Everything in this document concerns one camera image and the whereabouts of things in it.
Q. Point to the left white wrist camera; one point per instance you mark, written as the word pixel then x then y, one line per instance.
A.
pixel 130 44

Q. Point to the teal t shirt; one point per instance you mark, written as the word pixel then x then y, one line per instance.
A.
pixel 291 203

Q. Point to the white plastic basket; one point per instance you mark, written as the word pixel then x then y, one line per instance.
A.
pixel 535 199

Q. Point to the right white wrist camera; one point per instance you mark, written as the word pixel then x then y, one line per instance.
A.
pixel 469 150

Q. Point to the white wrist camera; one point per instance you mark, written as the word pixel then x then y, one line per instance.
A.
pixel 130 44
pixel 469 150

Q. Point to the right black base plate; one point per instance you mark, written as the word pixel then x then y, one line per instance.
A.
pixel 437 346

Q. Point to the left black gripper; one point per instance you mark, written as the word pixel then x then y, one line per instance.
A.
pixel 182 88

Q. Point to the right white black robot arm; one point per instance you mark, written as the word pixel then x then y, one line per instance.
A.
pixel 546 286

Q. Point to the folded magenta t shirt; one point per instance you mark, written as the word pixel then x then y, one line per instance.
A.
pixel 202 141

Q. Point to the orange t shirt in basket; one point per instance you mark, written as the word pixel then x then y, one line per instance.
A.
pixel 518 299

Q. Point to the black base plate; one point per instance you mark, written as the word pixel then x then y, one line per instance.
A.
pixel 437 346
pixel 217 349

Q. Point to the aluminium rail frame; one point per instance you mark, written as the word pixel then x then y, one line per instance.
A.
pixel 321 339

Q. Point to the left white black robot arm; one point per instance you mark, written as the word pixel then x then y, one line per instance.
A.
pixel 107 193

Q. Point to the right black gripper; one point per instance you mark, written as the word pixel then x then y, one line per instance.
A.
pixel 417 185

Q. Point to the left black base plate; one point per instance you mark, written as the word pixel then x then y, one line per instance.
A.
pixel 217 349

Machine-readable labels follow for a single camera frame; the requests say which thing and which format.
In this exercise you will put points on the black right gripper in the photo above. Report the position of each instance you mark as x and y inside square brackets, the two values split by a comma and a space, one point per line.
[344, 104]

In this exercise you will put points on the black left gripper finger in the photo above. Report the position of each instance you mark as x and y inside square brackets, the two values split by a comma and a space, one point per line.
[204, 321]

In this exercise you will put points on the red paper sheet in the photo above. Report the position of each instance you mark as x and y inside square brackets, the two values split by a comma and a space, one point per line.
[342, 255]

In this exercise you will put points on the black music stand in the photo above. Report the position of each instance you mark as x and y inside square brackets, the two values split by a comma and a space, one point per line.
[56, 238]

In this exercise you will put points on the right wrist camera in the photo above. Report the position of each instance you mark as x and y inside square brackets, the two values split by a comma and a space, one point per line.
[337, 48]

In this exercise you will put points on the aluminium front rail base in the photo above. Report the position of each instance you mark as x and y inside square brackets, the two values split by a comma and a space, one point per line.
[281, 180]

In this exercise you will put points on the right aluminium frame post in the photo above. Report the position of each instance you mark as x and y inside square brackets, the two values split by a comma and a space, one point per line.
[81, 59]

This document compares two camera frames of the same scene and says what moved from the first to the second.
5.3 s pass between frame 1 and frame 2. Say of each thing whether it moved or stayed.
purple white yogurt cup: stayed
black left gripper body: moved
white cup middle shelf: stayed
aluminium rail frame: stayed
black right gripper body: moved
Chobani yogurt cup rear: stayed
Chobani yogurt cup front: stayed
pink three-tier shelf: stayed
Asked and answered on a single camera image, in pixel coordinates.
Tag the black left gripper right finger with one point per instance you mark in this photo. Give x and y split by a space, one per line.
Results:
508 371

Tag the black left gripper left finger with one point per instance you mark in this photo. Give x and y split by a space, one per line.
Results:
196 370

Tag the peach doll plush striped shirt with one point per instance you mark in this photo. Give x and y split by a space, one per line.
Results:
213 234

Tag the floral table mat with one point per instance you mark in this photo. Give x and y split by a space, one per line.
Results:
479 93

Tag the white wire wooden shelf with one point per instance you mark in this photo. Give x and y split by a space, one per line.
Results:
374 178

### Task goal
Only these lines should appear in the reply: the one containing "Tag the white", the last line of the data, and all lines between them, each copied exactly.

### Task answer
Tag the white wire wooden shelf with one point per instance you mark in this photo. Give x and y split by a space, one per line.
Results:
374 178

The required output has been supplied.